Ce n’est pas seulement une question de blagues. L’humour du film vise l’immédiat. Il cherche la réaction courte, la phrase répétable, le moment qui circule. Ce n’est pas un péché automatique. Le problème arrive quand cette logique remplace la construction des scènes. Une comédie d’aventure peut être simple, même très simple. Elle ne devrait pas donner l’impression que chaque minute a été testée pour ne pas dépasser le seuil de patience d’un flux vidéo.
Les scènes d’action suivent la même pente. Elles sont colorées, chargées, parfois efficaces à l’œil, mais rarement tendues. La menace de Malgosha reste fonctionnelle, les Piglins existent surtout comme force de pression, et les moments de danger sont trop polis pour peser. Le film veut rester familial, d’accord. Il pouvait quand même laisser ses scènes respirer sans paniquer devant le moindre silence.
Le film vise surtout le public familial et les fans très jeunes. Pour une vraie adaptation de langage vidéoludique, il faudra patienter.
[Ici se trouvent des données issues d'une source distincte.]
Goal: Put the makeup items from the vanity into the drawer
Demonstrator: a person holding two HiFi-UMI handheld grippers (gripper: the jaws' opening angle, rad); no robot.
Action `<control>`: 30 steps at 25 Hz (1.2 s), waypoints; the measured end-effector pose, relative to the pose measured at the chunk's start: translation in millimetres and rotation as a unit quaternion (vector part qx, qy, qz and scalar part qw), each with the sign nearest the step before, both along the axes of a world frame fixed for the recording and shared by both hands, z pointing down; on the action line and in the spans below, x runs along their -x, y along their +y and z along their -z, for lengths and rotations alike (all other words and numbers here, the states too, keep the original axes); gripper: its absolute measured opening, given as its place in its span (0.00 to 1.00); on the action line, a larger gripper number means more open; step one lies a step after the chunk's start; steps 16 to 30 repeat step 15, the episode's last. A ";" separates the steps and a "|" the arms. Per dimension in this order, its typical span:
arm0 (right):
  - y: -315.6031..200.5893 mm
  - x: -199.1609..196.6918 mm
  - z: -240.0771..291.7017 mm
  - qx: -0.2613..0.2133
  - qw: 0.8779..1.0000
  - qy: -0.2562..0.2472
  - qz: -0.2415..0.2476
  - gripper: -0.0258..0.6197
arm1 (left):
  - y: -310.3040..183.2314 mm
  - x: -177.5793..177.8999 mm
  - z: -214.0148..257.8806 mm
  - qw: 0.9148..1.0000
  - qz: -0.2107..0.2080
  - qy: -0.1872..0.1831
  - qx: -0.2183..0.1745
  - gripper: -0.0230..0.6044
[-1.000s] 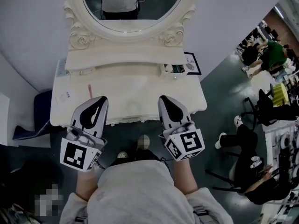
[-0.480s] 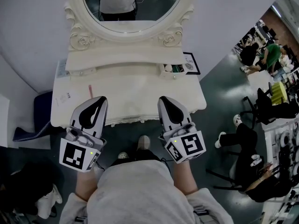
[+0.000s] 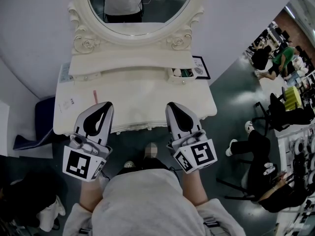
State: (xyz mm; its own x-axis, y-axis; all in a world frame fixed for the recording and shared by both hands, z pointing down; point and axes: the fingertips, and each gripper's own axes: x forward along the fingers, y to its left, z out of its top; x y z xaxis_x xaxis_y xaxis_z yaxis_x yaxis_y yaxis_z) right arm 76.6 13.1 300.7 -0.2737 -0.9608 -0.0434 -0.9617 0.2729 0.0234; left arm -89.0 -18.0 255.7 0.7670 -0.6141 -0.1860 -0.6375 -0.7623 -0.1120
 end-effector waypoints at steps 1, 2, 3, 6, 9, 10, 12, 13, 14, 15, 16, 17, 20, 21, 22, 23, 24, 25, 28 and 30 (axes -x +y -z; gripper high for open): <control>0.1 -0.2 0.9 0.000 1.000 -0.002 -0.001 0.08 | -0.3 -0.2 0.1 1.000 -0.001 0.000 0.000 0.06; 0.2 -0.4 2.0 -0.001 1.000 -0.003 -0.001 0.08 | -0.6 -0.2 0.2 1.000 -0.001 0.000 0.001 0.06; 0.3 -0.4 2.9 -0.002 1.000 -0.004 -0.002 0.08 | -0.9 0.0 0.3 1.000 -0.002 0.000 0.001 0.06; 0.5 0.9 5.4 -0.005 1.000 -0.007 -0.003 0.08 | -1.7 1.6 0.3 1.000 -0.003 0.001 0.001 0.06; 1.1 1.6 7.3 -0.006 1.000 -0.006 -0.003 0.08 | -1.8 2.0 1.2 1.000 -0.003 0.003 0.001 0.06; 1.0 1.8 7.6 -0.007 1.000 -0.005 -0.003 0.08 | -2.1 1.9 1.4 1.000 -0.003 0.003 0.001 0.06; 0.1 2.3 7.6 -0.007 1.000 -0.004 -0.002 0.08 | -3.3 1.8 1.0 1.000 -0.003 0.004 0.002 0.06; -0.5 2.4 7.3 -0.008 1.000 -0.004 -0.002 0.08 | -4.1 1.7 0.5 1.000 -0.004 0.005 0.002 0.06; -1.1 2.6 7.1 -0.008 1.000 -0.004 -0.002 0.08 | -4.9 1.5 -0.2 1.000 -0.004 0.005 0.002 0.06; -1.8 2.7 6.7 -0.008 1.000 -0.004 -0.001 0.08 | -5.7 1.4 -0.9 1.000 -0.004 0.004 0.002 0.06; -1.8 2.7 6.7 -0.008 1.000 -0.004 -0.001 0.08 | -5.7 1.4 -0.9 1.000 -0.004 0.004 0.002 0.06; -1.8 2.7 6.7 -0.008 1.000 -0.004 -0.001 0.08 | -5.7 1.4 -0.9 1.000 -0.004 0.004 0.002 0.06; -1.8 2.7 6.7 -0.008 1.000 -0.004 -0.001 0.08 | -5.7 1.4 -0.9 1.000 -0.004 0.004 0.002 0.06; -1.8 2.7 6.7 -0.008 1.000 -0.004 -0.001 0.08 | -5.7 1.4 -0.9 1.000 -0.004 0.004 0.002 0.06; -1.8 2.7 6.7 -0.008 1.000 -0.004 -0.001 0.08 | -5.7 1.4 -0.9 1.000 -0.004 0.004 0.002 0.06; -1.8 2.7 6.7 -0.008 1.000 -0.004 -0.001 0.08 | -5.7 1.4 -0.9 1.000 -0.004 0.004 0.002 0.06; -1.8 2.7 6.7 -0.008 1.000 -0.004 -0.001 0.08 | -5.7 1.4 -0.9 1.000 -0.004 0.004 0.002 0.06; -1.8 2.7 6.7 -0.008 1.000 -0.004 -0.001 0.08 | -5.7 1.4 -0.9 1.000 -0.004 0.004 0.002 0.06; -1.8 2.7 6.7 -0.008 1.000 -0.004 -0.001 0.08 | -5.7 1.4 -0.9 1.000 -0.004 0.004 0.002 0.06; -1.8 2.7 6.7 -0.008 1.000 -0.004 -0.001 0.08 | -5.7 1.4 -0.9 1.000 -0.004 0.004 0.002 0.06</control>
Forces et faiblesses du film Minecraft
| Élément | Ce qui tient | Ce qui coince |
|---|---|---|
| Univers visuel | Surface reconnaissable, créatures lisibles, textures mieux intégrées que prévu | Décors utilisés surtout comme inventaire de références |
| Récit | Intrigue simple et facile à suivre | Personnages trop minces et progression très balisée |
| Comédie | Jack Black et Jason Momoa assument le registre large | Gags répétés et montage trop soucieux du moment viral |
| Adaptation | Objets, blocs et créatures bien identifiables | La liberté du jeu devient surtout un décor de studio |
Verdict sur Minecraft, le film
Minecraft, le film n’est pas l’accident industriel que sa première bande-annonce laissait craindre. Ce n’est pas non plus une adaptation capable de justifier autrement son existence qu’en pointant du doigt sa licence. Il y a du travail visuel, un casting impliqué, quelques idées drôles, et une compréhension assez nette du public visé. Il y a aussi un scénario très faible, une émotion presque absente et une obsession du clin d’œil qui finit par tout aplatir.
La note de 2 sur 5 paraît sévère si l’on juge seulement l’efficacité familiale. Elle devient assez généreuse si l’on parle cinéma. Le film vend l’idée de créativité, mais il applique surtout une méthode prudente. Il parle de construction, mais il construit peu de scènes mémorables. Il célèbre un jeu où chacun invente sa route, puis choisit un trajet narratif tellement balisé qu’on pourrait le suivre les yeux mi-clos.
Les fans les plus jeunes y trouveront sans doute leur dose de blocs, de mobs et de répliques à répéter. Les autres verront surtout un blockbuster qui confond reconnaissance et imagination. Ce n’est pas honteux, c’est pire pour un film tiré de Minecraft. C’est sage, rentable, bruyant, et beaucoup moins libre que son matériau.
Le film Minecraft est-il fidèle au jeu
Il reprend les blocs, les créatures et le crafting, mais il transforme la liberté du jeu en récit très balisé. La fidélité visuelle est plus convaincante que la fidélité de principe.
Le film Minecraft convient-il aux enfants
Oui, le film vise clairement un public familial et reste très accessible. Les plus jeunes spectateurs seront sans doute moins gênés par la pauvreté du scénario.
Pourquoi la critique est-elle sévère avec Minecraft, le film
Parce que le film vend la créativité du jeu tout en racontant une aventure très prudente. Il reconnaît la marque, mais il ne transforme pas assez cette matière en cinéma.
Faut-il connaître le jeu avant de voir Minecraft, le film
Non, l’intrigue se comprend sans connaître le jeu. Les références parleront surtout aux joueurs, mais elles ne suffisent pas à masquer les limites du récit.